Propaganda, manipulacja i ordynarne kłamstwo, czyli mass media

Tomasz Panczewski

Well-Known Member
699
3 849
http://www.spj.org/divguidelines.asp

hmsBeyH.jpg
 

Staszek Alcatraz

Tak jak Pan Janusz powiedział
2 794
8 466
Marek TWAIN: "Jak kandydowałem na gubernatora?"

Przed kilkoma miesiącami wysunięto moją kandydaturę na gubernatora stanu Nowy Jork z listy niezależnych. Moimi kontrkandydatami byli pp. John I.Smith oraz Blank J.Blank. Wiedziałem, że posiadam niewątpliwą przewagę nad tymi panami w postaci dobrej reputacji. Wystarczyło spojrzeć na gazety, aby dowiedzieć się, że jeśli panowie ci cieszyli się kiedyś dobrą opinią, to czasy te minęły już bezpowrotnie. Nie ulegało wątpliwości, że mieli oni w ostatnich latach do czynienia z najbardziej podejrzanymi i brudnymi sprawkami. Kiedy jednak cieszyłem się w cichości ducha z mojej przewagi moralnej, to z radością tą mieszało się uczucie zażenowania, że moje nazwisko wymieniane będzie jednym tchem z nazwiskami tego typu indywiduów. Długo zwlekałem z przyjęciem kandydatury, aż wreszcie postanowiłem napisać w tej sprawie do mojej babki. Odpowiedź jej była zarówno szybka, jak i dobitna:

Nie popełniłeś w swym życiu niczego takiego, co mogłoby przynieść Ci ujmę. Spójrz tylko na gazety, a zrozumiesz, jakimi osobnikami są panowie Smith i Blank. Zastanów się dobrze, czy chcesz poniżyć się do tego stopnia, aby rywalizować z ludźmi tego pokroju.
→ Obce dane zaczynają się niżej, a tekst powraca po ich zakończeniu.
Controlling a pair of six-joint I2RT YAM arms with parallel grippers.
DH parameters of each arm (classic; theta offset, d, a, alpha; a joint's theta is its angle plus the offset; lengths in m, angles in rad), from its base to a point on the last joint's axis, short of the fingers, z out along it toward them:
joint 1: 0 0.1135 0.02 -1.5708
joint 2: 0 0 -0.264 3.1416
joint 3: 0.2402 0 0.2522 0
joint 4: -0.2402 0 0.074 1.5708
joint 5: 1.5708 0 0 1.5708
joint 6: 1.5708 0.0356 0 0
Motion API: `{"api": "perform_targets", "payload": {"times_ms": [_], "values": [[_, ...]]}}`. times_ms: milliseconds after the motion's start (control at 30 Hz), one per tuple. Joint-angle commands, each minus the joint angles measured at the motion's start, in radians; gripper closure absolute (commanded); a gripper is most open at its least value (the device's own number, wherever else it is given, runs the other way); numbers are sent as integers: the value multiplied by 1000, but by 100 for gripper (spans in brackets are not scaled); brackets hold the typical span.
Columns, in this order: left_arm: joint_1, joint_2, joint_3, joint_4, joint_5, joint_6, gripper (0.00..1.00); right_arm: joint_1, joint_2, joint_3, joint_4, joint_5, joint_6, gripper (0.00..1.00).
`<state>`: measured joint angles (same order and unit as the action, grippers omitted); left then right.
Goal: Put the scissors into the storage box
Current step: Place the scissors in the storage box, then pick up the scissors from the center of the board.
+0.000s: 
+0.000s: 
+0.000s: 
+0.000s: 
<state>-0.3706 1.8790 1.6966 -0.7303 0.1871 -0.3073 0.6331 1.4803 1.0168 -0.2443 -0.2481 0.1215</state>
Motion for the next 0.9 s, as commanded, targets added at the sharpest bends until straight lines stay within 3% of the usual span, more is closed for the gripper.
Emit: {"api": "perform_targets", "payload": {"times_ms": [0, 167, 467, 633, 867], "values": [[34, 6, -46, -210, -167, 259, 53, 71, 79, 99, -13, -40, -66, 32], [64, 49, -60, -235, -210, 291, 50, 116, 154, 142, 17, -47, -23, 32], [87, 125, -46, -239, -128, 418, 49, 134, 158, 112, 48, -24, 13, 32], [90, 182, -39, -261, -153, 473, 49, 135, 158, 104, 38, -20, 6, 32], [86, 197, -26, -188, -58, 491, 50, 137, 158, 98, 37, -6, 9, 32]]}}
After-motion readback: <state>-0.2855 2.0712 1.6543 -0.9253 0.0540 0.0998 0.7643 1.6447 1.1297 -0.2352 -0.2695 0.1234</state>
Tak samo i ja myślałem! W nocy nie mogłem zmrużyć oka. Mimo wszystko jednak nie widziałem sposobu wycofania swej kandydatury. Byłem już zaangażowany i musiałem stanąć do walki. Przeglądając przy śniadaniu dzienniki natrafiłem na taką oto wzmiankę, która wytrąciła mnie całkiem z równowagi:

KRZYWOPRZYSIĘSTWO!
Może by pan Mark Twain wytłumaczył nam dzisiaj, gdy staje jako kandydat na gubernatora przed swym narodem, jak to się stało, że w roku 1863 w miejscowości Wakawak, w Kochinchinie, 44 świadków udowodniło mu krzywoprzysięstwo, które popełnił, aby wydrzeć szmat pola bananowego z rąk nieszczęśliwej wdowy malajskiej i jej bezbronnej rodziny, dla której pole to było jedynym środkiem utrzymania. Nie wątpimy, że p.Twain w interesie zarówno swoim, jak i ludu, o którego głos zabiega, zechce sprawę tę wyjaśnić jak najrychlej. Czy jednak to uczyni?
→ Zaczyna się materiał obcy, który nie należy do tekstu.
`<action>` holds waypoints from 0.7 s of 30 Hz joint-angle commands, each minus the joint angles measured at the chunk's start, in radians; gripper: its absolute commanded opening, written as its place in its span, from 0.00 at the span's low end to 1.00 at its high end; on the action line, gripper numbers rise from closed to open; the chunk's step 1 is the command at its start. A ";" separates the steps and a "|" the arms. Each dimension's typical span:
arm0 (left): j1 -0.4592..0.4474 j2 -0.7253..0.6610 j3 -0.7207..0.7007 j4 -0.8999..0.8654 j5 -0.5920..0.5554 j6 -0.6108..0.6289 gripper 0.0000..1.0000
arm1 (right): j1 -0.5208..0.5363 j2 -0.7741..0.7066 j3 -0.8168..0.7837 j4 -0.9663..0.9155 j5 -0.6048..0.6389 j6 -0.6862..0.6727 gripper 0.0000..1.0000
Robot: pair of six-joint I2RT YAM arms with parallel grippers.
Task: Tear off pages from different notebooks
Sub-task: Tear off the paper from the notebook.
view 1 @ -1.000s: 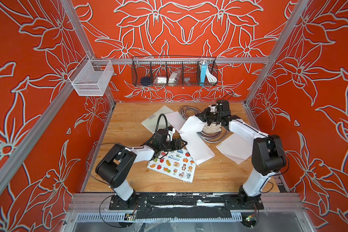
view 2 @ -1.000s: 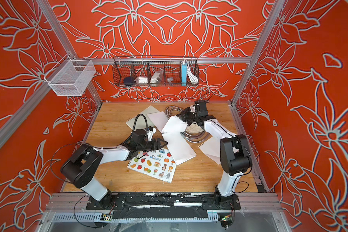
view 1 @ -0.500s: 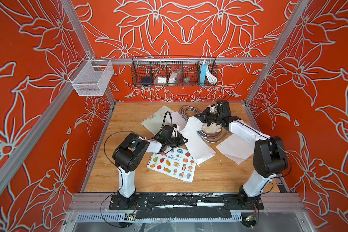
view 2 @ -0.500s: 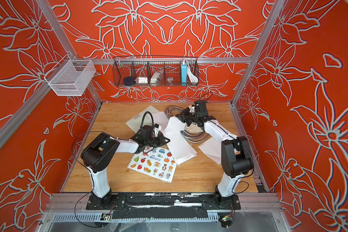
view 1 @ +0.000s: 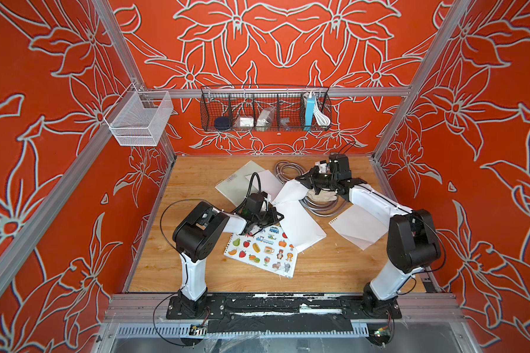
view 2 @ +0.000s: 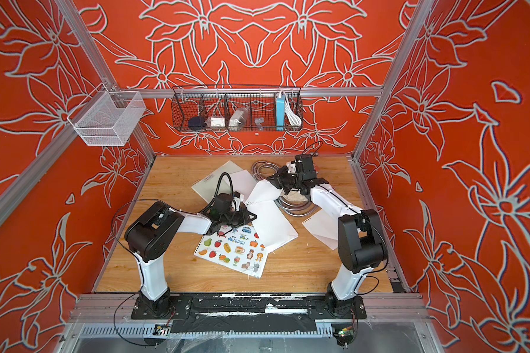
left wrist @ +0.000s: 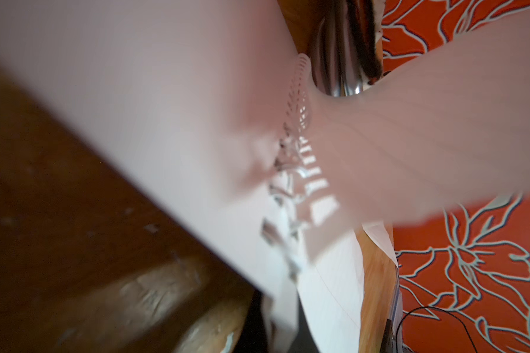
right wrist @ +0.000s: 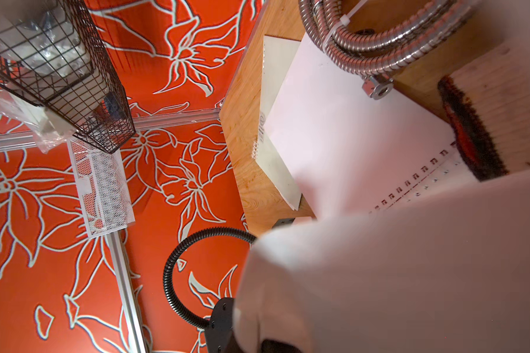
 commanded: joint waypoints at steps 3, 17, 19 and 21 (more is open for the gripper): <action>0.001 -0.090 -0.064 -0.146 -0.081 0.034 0.00 | -0.010 0.069 0.071 0.036 0.109 0.002 0.00; 0.024 -0.104 -0.208 -0.065 -0.165 -0.002 0.00 | -0.015 0.221 0.075 0.073 0.304 0.160 0.00; 0.037 -0.105 -0.227 -0.051 -0.178 -0.023 0.00 | -0.017 0.216 0.067 0.063 0.328 0.153 0.00; 0.060 -0.112 -0.257 -0.038 -0.191 -0.049 0.00 | -0.030 0.195 0.040 0.058 0.358 0.145 0.00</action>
Myślałem, że pęknę ze zdumienia, Cóż za okrutne, straszliwe oskarżenie. Nie widziałem nigdy na oczy Kochinchiny! Nie słyszałem o żadnym Wakawaku! Nie potrafiłbym odróżnić pola bananowego od kangura! Nie wiedziałem, co począć. Byłem oszołomiony i bezradny. Dzień minął, a ja nic nie zrobiłem w tej sprawie. Nazajutrz ta sama gazeta zamieściła króciutką notatkę:

CHARAKTERYSTYCZNE!
Godzi się zauważyć, iż p. Twain zachowuje znamienne milczenie w sprawie krzywoprzysięstwa w Kochinchinie.
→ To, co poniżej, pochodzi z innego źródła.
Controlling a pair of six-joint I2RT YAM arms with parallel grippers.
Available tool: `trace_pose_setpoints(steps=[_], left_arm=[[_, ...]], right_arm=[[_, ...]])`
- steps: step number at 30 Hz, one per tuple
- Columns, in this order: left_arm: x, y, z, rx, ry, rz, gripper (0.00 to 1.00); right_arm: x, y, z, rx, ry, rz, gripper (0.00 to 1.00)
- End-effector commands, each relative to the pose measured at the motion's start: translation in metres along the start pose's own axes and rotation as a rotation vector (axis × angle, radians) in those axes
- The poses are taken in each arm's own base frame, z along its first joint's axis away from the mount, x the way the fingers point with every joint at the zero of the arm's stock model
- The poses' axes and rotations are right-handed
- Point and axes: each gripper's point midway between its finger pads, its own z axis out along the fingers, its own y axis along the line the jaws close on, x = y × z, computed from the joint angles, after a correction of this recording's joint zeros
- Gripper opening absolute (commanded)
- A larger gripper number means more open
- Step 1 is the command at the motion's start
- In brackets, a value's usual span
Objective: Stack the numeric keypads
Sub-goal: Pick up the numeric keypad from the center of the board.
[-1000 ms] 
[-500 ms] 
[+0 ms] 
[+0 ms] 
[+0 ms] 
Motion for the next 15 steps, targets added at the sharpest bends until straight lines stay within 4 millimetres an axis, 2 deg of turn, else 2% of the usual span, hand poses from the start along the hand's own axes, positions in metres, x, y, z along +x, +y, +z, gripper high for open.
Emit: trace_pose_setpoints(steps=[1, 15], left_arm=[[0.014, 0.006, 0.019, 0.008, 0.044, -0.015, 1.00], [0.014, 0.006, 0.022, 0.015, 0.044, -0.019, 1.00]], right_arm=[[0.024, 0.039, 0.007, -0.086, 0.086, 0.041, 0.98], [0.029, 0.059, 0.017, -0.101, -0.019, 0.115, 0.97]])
(Nb. przez cały czas walki wyborczej dziennik ten nie nazywał mnie inaczej, jak „Twain, ohydny krzywoprzysięzca”.)
Następnie wpadła do mych rąk „Gazette”, w której przeczytałem, co następuje:

PROSIMY O ODPOWIEDŹ!
Może by nowy kandydat na stanowisko gubernatora zechciał wyjaśnić nam pewną sprawę. Idzie o jego współlokatorów w Montanie, którym od czasu do czasu ginęły różne drobne, choć wartościowe drobiazgi. Dziwnym trafem znajdowano je zawsze u p. Twaina. Współlokatorzy byli zmuszeni udzielić mu dla jego własnego dobra przyjacielskiego napomnienia, po czym dali mu niezłą nauczkę i poradzili, aby pozostawił na stałe próżnię w miejscu, w którym zwykł był przebywać w obozie. Czekamy na wyjaśnienia p. Twaina w tej sprawie.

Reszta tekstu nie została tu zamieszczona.